Menarik, dari layar wireshark terlihat jelas bahwa semua komunikasi Blackberry saya berasal/menuju ip 216.9.240.88. Semua percakapan, baik Messenger, Browsing, maupun Yahoo Messenger, semuanya melalui tunneling ke IP 216.9.240.88.
Walaupun sudah jelas dapat diduga IP siapa gerangan, namun saya tertarik untuk mendapatkan konfirmasi pasti dari whois, sehingga saya mengaktifkan browser untuk melakukan whois query. Dari whois, didapatkan data sebagai berikut :

OrgName: Research In Motion Limited
OrgID: RIM-9
Address: 295 Phillip Street
City: Waterloo
StateProv: ON
PostalCode: N2L-3W8
Country: CA

NetRange: 216.9.240.0 – 216.9.255.255
CIDR: 216.9.240.0/20
NetName: RIM-NET-02
NetHandle: NET-216-9-240-0-1
Parent: NET-216-0-0-0-0
NetType: Direct Allocation
NameServer: XNS01YKF.RIM.NET
NameServer: XNS01LHR.RIM.NET
Comment:
RegDate: 2002-07-19
Updated: 2006-10-19

Dan jawaban dari kenapa pemerintah tidak mampu menyadap komunikasi dari blackberry sudah jelas, karena dari packet capture terlihat, semua packetnya terenkripsi dengan metoda SSL versi 3. SSLv3, begitu ditulis di wireshark, tidak mungkin ( amat sangat susah kalaupun bisa ) ditembus atau dihack. Artinya, apabila ada percakapan yang bersifat membahayakan negara tercinta kita, maka tidak ada pihak entiti hukum manapun yang bisa menyadap percakapan tersebut.
Apakah tidak ada solusinya ? Tentu saja ada. Satu-satu solusinya adalah mengundang RIM, pembuat Blackberry untuk meletakkan server tunneling nya di Indonesia, sehingga semua komunikasi akan ‘menuju’ ke server tersebut. Dari server tersebut, barulah semua services dimulai (originated). Tapi, satu pertanyaan yang tersisa, apakah RIM bersedia melakukannya ? Hehehe… Tidak ada jawaban yang pasti untuk hal ini. Mungkin ada yang bekerja di RIM bisa kasih komentar😛

24 Komentar »

RSS feed for comments on this post. TrackBack URI

  1. Wah, mantabs bgt review nya pak, saya jd nambah informasi mengenai knp byk negara yg ingin blokir fasilitas nya RIM.

    Good Job.

    • Thanks Pak Anton🙂

  2. wah kayanya sayang banget kalo cuma sedikit yang tahu hal ini, mas…
    saya minta ijin share di forum ya supaya mungkin bisa didengar oleh para suarawan suarawati indonesia🙂

    • Salam kenal, saya bersyukur sekali apabila ada yang mau mengshare tulisan saya di forum lain🙂 mohon maaf sebesar2nya apabila ada salah2 kata

  3. Info yang sangat bermanfaat.Sebenarnya saya sangat penasaran mencari tahu alasan negara-negara lain untuk mem-Block BlackBerry.Ternyata jawaban nya ada diBlog ini.
    Mohon ijin untuk di re-posting diBlog saya http://www.yudhi-net.co.cc.

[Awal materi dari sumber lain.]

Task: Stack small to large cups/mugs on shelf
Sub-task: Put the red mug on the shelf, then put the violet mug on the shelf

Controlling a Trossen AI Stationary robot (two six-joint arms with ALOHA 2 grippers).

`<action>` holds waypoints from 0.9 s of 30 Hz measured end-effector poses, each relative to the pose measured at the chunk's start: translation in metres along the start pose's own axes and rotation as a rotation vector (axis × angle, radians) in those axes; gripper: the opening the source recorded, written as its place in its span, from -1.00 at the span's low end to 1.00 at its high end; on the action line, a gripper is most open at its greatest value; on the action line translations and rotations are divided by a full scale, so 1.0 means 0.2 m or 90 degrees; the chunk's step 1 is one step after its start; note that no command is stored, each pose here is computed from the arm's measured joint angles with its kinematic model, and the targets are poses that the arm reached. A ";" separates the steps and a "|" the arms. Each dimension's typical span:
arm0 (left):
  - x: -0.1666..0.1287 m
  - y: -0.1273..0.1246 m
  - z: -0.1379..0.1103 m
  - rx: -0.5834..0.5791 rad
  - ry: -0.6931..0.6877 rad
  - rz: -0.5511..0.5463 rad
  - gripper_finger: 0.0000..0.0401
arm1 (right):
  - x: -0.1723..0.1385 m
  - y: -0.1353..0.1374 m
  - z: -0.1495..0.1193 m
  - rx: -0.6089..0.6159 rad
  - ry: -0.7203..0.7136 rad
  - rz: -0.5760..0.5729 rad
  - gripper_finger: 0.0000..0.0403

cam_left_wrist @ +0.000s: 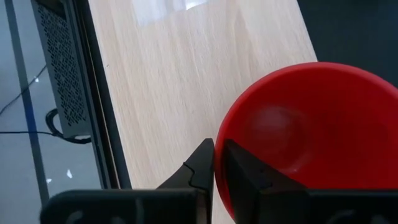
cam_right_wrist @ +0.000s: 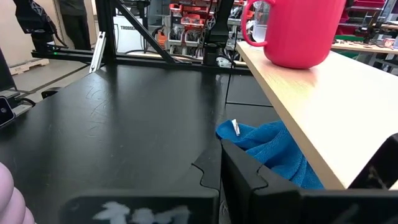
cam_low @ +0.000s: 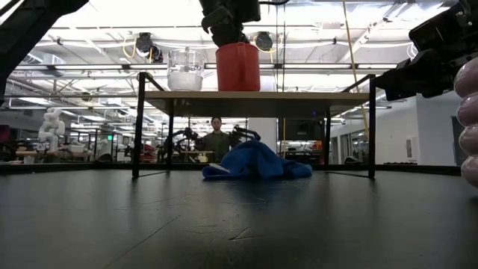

    • Silakan Pak🙂 sepertinya cukup banyak yang tertarik dengan materi ini🙂 thanks

  4. mantab!!!!!!!!
    jadi tambah pengalaman nich……
    karna ini juga blackbarry harganya mahal,keamanan amat terjga…

    • Halo Pak🙂
      ya saya setuju… Menurut saya selalu ada pro dan kontra nya. Karena, artinya berarti kita juga ‘memasrahkan’ semua password messenger kita ( YM, MSN, dsb ), password-password email kita ke third party yaitu RIM Blackberry🙂
      Thanks atas komentarnya🙂

      • Saya barusan juga cek koneksi onyx di wifi saya, dan google IP nya. ternyata masuk kesini. Menarik juga.

        Karena, artinya berarti kita juga ‘memasrahkan’ semua password messenger kita ( YM, MSN, dsb ), password-password email kita ke third party yaitu RIM Blackberry🙂

        Tapi dengan menambah tunnel di indonesia. Berarti tambah lagi satu pihak ketiga (pemerintah indonesia), meskipun secara negara kita satu pihak, tapi secara individual, apakah yakin memasrahkan semua password messenger, email, ataupun isi pesan2 kita ke pemerintah ? Apakah pemerintah memiliki kompetitor yang dapat memotivasi memberikan kualitas security tinggi ?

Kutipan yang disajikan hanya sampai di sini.